A Gallup Poll found 47% of those surveyed thought those who refused to testify whether they were Communists should be punished, 39% thought they should not be punished, and 14% had no opinion.

Of the screenwriting ten who refused to testify, eight including Lester Cole were sentenced by a Judge to one year imprisonment and fined $1,000 while two who appeared before another Judge were sentenced to six months and fined $500. The ten were blacklisted by the film industry. To keep working, they continued writing, but under pseudonyms. When Jack Warner became correctly suspicious that one of the blacklisted was the author of a screenplay, he blacklisted the author who fronted the script. The FBI investigated the blacklisted members to see that they paid taxes on their pseudonym earnings and discovered they had paid their taxes.

The blacklisted called the Hollywood Ten sued the studios for breach of contract. They took an offered settlement as half had no money left.

Ironically, when Lester Cole went to Federal, J. Parnell Thomas was already there for having taken kickbacks.

After release from prison, Lester Cole did some off Broadway writing and worked as a short order cook and then as an assistant chef.

As for the search for Communists, over 60 informants named Communists. A national worry over communists infiltrating the media and government slowed any gains of the progressive political movement.

Roy Brewer and John Wayne, President of the Motion Picture Alliance, were in charge of who should be blacklisted by the film industry. The Guild shed its name and renamed itself the Writers’ Guild of America.
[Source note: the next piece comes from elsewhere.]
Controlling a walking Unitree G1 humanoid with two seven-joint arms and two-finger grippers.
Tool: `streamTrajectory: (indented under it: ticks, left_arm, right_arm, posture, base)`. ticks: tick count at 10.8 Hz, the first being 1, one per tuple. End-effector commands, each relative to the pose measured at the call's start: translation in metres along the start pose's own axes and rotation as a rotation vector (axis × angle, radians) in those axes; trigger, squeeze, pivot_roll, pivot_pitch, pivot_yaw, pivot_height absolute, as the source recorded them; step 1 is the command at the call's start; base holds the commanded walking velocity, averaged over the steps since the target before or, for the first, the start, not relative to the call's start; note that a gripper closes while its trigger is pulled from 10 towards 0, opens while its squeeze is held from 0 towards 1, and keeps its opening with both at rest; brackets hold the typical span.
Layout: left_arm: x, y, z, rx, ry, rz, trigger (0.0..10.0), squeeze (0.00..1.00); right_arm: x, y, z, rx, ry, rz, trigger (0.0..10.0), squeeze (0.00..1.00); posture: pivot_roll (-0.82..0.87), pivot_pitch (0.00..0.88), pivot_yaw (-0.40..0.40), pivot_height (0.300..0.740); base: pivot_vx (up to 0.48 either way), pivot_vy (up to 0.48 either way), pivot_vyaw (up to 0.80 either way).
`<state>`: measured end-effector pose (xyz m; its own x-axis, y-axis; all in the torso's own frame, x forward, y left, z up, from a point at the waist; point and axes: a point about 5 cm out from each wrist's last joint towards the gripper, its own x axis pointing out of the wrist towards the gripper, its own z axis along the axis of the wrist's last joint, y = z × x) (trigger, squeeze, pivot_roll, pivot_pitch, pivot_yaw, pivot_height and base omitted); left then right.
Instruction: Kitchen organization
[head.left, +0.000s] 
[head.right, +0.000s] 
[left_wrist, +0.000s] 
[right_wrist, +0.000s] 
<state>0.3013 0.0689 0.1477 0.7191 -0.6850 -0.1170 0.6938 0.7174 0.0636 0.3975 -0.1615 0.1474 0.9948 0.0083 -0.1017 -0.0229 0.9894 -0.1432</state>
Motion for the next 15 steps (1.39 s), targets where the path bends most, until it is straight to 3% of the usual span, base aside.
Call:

In 1954, the Guild prohibited any writer using a pseudonym from being a member in order to keep Communists from becoming members.

Lester Cole found various writing jobs using a pseudonym in scripts such as ”Born Free” and in overseas films. He taught Film Writing at San Francisco State College.

During the 1950s, Academy Awards were won by four blacklisted writers who were not credited. These were Dalton Trumbo, Michael Wilson, Nedrick Young, and Carl Foreman. In 1970, the Writers Guild repealed its ban on Communists as members. Lester Cole was reinstated as a ember but denied residuals on all but one of the movies he wrote using a pseudonym.

Lester Cole observes the Soviet Union widely distributes many American and foreign films whereas few Soviet films were even shown in the U.S. He also notes there were numerous film studies schools in every major and several minor Soviet republics.

Lester Cole notes the Guild was a weak union. 58% of working members earned less than what the film industry paid electricians, mechanics, plumbers, carpenters, and painters.